Diagnosis: an attempt to define, as precisely and definitively as possible, the patient’s medical condition.
Assessment: a broad survey and gathering together of factors initiating, modulating and sustaining the patients’ predicament that is as full as possible.
A holistic and integrated approach must be able to accommodate and interpret a wide range of patient experiences, including those facets that do not fit classical diagnostic pictures. Such facets are sometimes referred to as ‘medically unexplained symptoms’ (MUS). Epstein et al. (2006) have researched and discussed the ways in which ambiguity generated by MUS impacts the consultation.
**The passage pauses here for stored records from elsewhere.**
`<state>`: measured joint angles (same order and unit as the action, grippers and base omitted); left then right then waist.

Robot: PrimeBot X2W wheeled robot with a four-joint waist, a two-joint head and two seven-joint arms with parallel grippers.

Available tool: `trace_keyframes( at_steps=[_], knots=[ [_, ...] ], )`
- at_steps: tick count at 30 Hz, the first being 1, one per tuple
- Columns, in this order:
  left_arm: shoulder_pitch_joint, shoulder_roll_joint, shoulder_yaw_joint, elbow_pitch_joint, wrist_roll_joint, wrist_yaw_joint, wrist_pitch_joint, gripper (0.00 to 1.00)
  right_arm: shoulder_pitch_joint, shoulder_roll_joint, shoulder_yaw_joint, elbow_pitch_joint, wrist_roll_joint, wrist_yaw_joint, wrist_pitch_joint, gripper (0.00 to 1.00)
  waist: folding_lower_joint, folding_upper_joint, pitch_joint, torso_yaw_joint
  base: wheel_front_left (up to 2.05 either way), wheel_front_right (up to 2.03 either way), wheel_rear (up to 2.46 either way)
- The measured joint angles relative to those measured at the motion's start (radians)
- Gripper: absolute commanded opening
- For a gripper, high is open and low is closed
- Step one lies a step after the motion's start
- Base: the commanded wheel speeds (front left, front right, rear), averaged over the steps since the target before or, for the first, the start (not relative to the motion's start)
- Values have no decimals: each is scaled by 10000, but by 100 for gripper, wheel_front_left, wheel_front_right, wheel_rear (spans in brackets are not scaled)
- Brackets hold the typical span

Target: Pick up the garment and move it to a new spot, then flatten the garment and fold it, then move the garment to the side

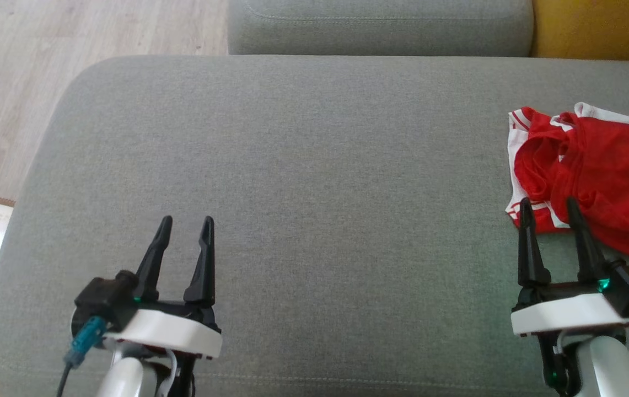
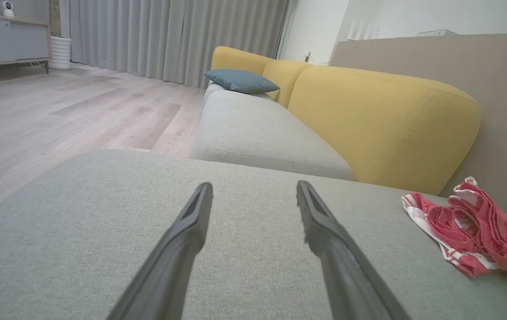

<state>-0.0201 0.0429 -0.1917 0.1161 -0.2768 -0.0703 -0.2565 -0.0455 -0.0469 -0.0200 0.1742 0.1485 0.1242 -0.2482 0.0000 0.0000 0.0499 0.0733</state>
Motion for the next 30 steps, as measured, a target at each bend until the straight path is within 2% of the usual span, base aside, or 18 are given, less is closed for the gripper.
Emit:
trace_keyframes(
  at_steps=[10,15,30],
  knots=[
    [-4,-2,134,-111,100,102,0,100,200,0,96,-146,109,0,-25,100,0,0,33,-91,0,0,0],
    [-1,-2,228,-130,-374,81,0,100,200,2,148,-192,188,0,-25,100,0,0,19,-78,0,0,0],
    [159,-2,458,-88,-784,-192,0,100,199,2,295,-205,186,0,-25,100,0,0,-28,-102,0,0,0]
  ],
)
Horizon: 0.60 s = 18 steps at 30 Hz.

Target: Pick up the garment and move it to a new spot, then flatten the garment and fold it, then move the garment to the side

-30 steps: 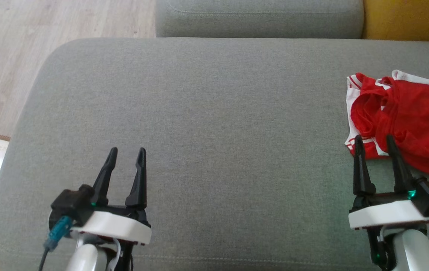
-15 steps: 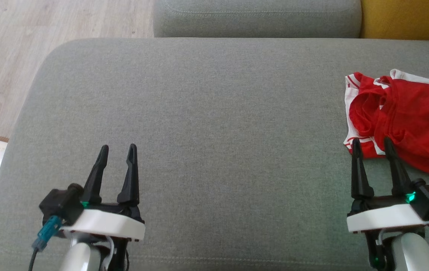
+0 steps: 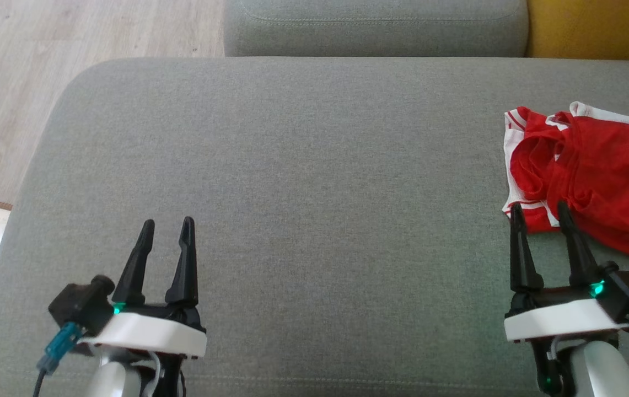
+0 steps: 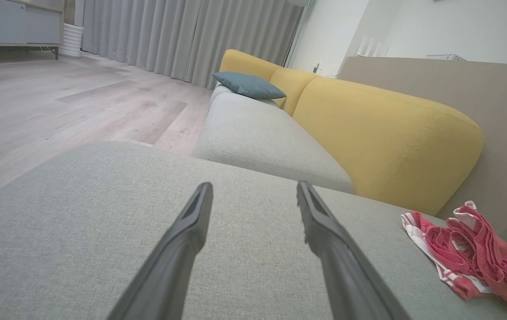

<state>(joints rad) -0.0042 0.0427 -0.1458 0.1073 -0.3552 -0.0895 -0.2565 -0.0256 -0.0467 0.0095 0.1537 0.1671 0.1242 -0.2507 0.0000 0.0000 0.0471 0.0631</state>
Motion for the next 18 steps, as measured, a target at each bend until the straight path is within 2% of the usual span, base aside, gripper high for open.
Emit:
trace_keyframes(
  at_steps=[18],
  knots=[
    [-1,0,138,36,4,-2,0,100,-9,0,15,-40,-2,0,0,100,0,0,91,-24,0,0,0]
  ],
)
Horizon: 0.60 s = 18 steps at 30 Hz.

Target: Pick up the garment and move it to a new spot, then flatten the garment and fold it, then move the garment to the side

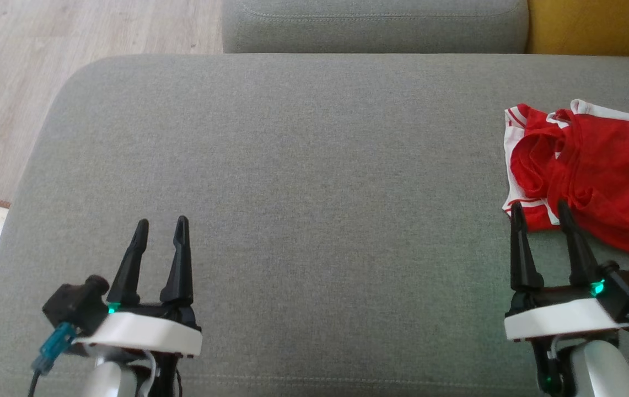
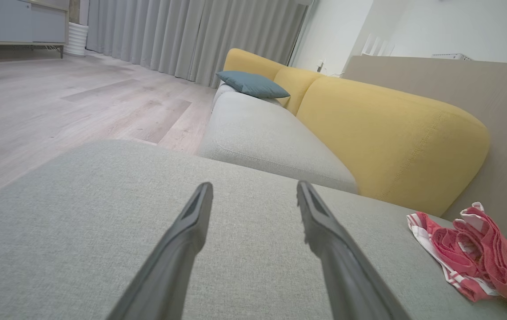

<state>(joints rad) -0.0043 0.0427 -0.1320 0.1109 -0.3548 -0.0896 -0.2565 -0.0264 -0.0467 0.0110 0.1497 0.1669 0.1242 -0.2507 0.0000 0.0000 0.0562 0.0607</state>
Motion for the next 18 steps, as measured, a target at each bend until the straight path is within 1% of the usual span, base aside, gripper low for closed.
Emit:
trace_keyframes(
  at_steps=[1,2,7,18],
  knots=[
    [0,0,19,0,-6,2,0,100,-1,0,2,0,0,0,0,100,0,0,-2,-2,0,0,0],
    [1,-4,27,48,-29,8,2,0,0,2,4,52,0,-2,2,0,0,0,-3,-3,0,0,0],
    [530,-27,-15,913,-142,12,50,0,442,19,65,872,94,-2,46,0,0,0,-9,-13,0,0,0],
    [550,-21,33,943,-1198,8,274,0,494,17,54,895,1331,-2,288,0,0,0,-53,-62,0,0,0]
  ],
)
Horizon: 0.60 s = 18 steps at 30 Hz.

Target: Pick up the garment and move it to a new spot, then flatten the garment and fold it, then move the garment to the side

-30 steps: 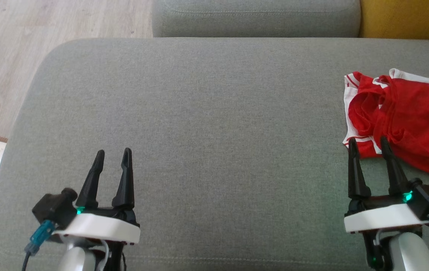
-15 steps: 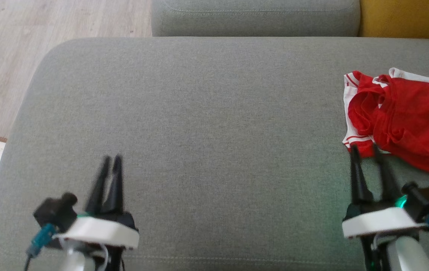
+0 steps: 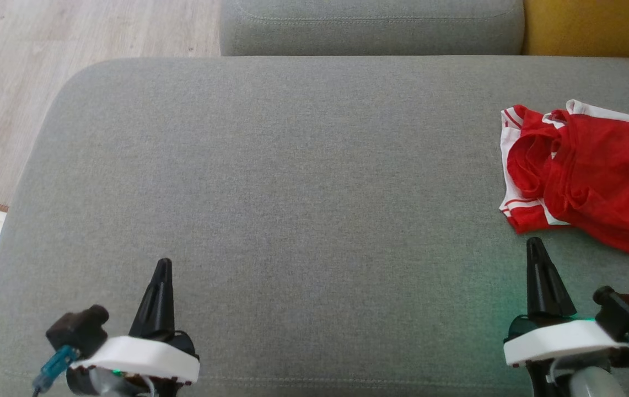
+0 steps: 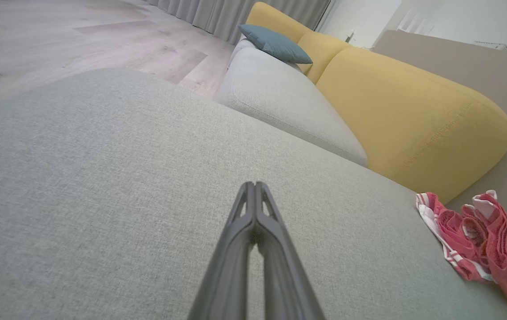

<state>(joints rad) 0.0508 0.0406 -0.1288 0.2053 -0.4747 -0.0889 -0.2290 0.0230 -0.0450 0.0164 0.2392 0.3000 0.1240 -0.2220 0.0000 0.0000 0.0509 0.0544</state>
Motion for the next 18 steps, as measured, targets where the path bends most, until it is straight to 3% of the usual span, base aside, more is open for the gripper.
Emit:
trace_keyframes(
  at_steps=[18],
  knots=[
    [-168,17,182,119,-1852,-8,456,0,-138,-12,-107,27,2161,0,393,0,0,0,-76,-86,0,0,0]
  ],
)
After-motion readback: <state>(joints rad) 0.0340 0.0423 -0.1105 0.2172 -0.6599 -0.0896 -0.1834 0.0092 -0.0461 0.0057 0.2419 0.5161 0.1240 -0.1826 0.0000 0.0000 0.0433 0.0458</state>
They state that: ‘Dealing with ambiguity … increases the cognitive complexity of the encounter and physician anxiety …’ and suggest that: ‘In an effort to manage their own anxiety, physicians … either reject the patient’s symptoms (or ideas about causation) as not legitimate or collude with the patient’s proposed explanations and requests in an attempt to please the patient’. Each of these coping methods is problematic, with collusion proving little better than rejection, since it: ‘… may limit consideration of a wider range of diagnostic alternatives, whereas premature reassurance may paradoxically raise patients’ anxieties’. The authors further describe two varieties of communication style that are commonly employed in response to ambiguity in the patients’ case, these are: ‘usual care, in which ambiguity is denied and closure sought’ and: ‘a “partnering” approach in which the patient’s experience is understood, ambiguity is acknowledged, and patient input is sought’. This latter style is referred to as an example of patient-centred communication and it is suggested that additional patient-centred strategies will complement this manner of response, such as: ‘… coming to agreement on a name for the illness and a plan for follow-up visits, diagnostic testing, and treatment, recognizing that ambiguity about the nature of some symptoms may persist for months or years’. These various strategies are worth summarizing and elaborating as guidelines in dealing with situations wherein a concrete diagnosis cannot be given:
• Acknowledge that there is uncertainty regarding the diagnosis
• Seek, nonetheless, to appreciate and understand the patient’s predicament as fully as possible in the absence of a diagnosis
• Reflect on the patient’s interpretation and explanations
• Negotiate a working description (or ‘name’) for the predicament in lieu of a diagnosis
• Develop a plan to address the situation over subsequent visits
• Consider whether further investigation may be helpful
• Construct a treatment plan to address the working hypothesis regarding the patient’s condition
• Be able to continue caring in this way should a more concrete diagnosis fail to be arrived at over time.